Three years before he became the first black man to play in major league baseball, and more than a decade before Rosa Parks refused to give up her bus seat, Jackie Robinson had a Rosa Parks moment of his own. Lieutenant Robinson, as he was known in 1944, was serving in the U.S. Army at one of the worst posts for black men — Camp Hood. Located outside of Waco, Texas, the area’s residents were infamously hostile to servicemen of color.

On the evening of July 6, Lieutenant Robinson boarded a Southwestern Bus Company bus and took a seat next to a fellow officer’s fair-skinned wife, who was in fact African American. The driver believed the woman was white and, this being 1944, told Robinson to get to the back. Robinson, whose military career had been exemplary up that point, refused to move and told the driver to focus on his driving instead.

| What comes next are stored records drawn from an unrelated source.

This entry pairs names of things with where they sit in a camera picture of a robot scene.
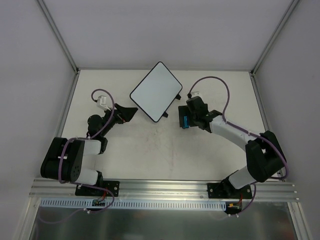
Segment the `white whiteboard black frame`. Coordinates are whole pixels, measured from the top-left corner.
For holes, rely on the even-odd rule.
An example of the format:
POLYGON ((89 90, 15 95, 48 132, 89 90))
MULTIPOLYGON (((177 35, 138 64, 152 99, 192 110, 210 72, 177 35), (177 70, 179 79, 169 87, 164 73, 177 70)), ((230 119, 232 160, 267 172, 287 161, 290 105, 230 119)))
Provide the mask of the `white whiteboard black frame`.
POLYGON ((183 85, 159 61, 129 94, 130 99, 155 123, 167 117, 166 111, 180 99, 183 85))

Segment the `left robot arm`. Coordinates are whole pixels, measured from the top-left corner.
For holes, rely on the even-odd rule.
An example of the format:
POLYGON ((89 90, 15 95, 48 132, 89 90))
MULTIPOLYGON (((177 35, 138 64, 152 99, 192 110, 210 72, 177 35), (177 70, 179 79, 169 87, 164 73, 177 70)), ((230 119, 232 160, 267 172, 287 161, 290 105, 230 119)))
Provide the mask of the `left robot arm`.
POLYGON ((62 184, 87 185, 93 195, 101 194, 105 188, 102 173, 83 167, 83 158, 103 154, 108 144, 105 135, 114 125, 130 122, 137 111, 136 107, 116 103, 114 108, 105 108, 104 116, 94 114, 88 118, 87 137, 55 137, 41 164, 41 177, 62 184))

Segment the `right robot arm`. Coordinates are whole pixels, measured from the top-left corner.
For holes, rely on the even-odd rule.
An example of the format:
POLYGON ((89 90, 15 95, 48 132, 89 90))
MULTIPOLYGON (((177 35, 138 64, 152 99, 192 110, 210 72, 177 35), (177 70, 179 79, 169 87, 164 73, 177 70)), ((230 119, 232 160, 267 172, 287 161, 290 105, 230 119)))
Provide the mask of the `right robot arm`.
POLYGON ((224 114, 208 110, 208 105, 199 96, 178 107, 179 126, 182 129, 198 127, 232 142, 245 152, 246 166, 227 176, 214 188, 218 194, 235 198, 242 188, 263 183, 271 179, 282 168, 287 169, 287 161, 275 134, 271 131, 253 133, 227 121, 224 114))

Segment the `blue whiteboard eraser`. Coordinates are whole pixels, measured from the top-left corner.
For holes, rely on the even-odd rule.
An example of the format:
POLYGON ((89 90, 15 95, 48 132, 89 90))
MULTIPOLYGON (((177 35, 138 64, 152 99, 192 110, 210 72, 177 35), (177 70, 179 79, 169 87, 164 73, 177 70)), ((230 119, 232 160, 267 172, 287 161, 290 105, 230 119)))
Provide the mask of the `blue whiteboard eraser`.
POLYGON ((183 126, 182 126, 182 128, 183 129, 187 129, 187 128, 189 128, 190 126, 189 126, 189 124, 188 124, 188 117, 185 115, 184 117, 183 117, 183 126))

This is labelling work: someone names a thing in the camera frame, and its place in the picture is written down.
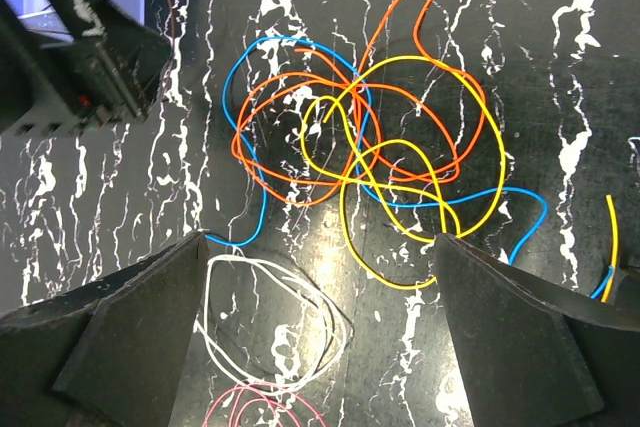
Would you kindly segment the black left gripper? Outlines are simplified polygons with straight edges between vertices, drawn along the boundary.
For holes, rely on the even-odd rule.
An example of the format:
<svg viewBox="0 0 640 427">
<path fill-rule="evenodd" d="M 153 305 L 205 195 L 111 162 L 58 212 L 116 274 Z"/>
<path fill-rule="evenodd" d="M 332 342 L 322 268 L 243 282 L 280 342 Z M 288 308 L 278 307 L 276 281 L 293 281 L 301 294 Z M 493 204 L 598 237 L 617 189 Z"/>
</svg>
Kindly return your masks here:
<svg viewBox="0 0 640 427">
<path fill-rule="evenodd" d="M 123 39 L 75 38 L 63 27 L 57 35 L 30 28 L 1 1 L 2 133 L 80 136 L 145 121 L 162 96 L 169 40 L 147 27 Z"/>
</svg>

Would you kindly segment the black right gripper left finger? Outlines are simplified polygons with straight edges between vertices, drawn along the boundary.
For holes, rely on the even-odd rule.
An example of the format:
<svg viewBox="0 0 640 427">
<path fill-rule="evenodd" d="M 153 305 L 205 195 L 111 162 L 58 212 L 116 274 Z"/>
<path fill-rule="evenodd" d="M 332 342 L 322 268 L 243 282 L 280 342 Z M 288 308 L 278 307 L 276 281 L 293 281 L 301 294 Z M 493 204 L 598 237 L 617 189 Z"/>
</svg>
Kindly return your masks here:
<svg viewBox="0 0 640 427">
<path fill-rule="evenodd" d="M 4 426 L 166 426 L 204 290 L 208 246 L 163 251 L 1 318 Z"/>
</svg>

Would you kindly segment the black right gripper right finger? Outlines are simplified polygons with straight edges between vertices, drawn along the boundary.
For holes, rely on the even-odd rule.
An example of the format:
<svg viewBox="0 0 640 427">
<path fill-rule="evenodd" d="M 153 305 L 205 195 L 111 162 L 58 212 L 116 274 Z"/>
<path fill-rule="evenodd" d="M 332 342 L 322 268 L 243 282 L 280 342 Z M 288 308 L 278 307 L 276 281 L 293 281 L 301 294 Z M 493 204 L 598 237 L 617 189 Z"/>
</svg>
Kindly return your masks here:
<svg viewBox="0 0 640 427">
<path fill-rule="evenodd" d="M 441 234 L 434 270 L 475 425 L 638 425 L 638 269 L 601 303 Z"/>
</svg>

His response didn’t go over well. The men argued all the way to Robinson’s stop, where the bus dispatcher got involved, calling Robinson… well, you can probably guess what he called him. An angry crowd of racist civilians and military police officers formed around the bus. A woman threatened to press charges against the future number 42. The prevalence of lynching in Texas must have been on his mind, but Robinson showed no signs of fear. One of the military policemen urged him to head to the police station with him, so they could sort the matter out in a relatively saner setting. Robinson agreed, but when they got there, another white officer ran up to the car and asked if they had “the nigger lieutenant.” Robinson told the men that he would “break in two” the next person to use that word.

Thirteen depositions were taken alleging that Robinson had behaved badly and he was court-martialed over the matter. Fearing that he wouldn’t get a fair trial, he wrote to the secretary of war’s civilian aide, asking for advice. “I don’t want any unfavorable publicity for myself or the army,” he wrote, “but I believe in fair play.” By some stroke of luck, Robinson was acquitted of all charges.

Watch: 761st Tank Battalion: The original “Black Panthers”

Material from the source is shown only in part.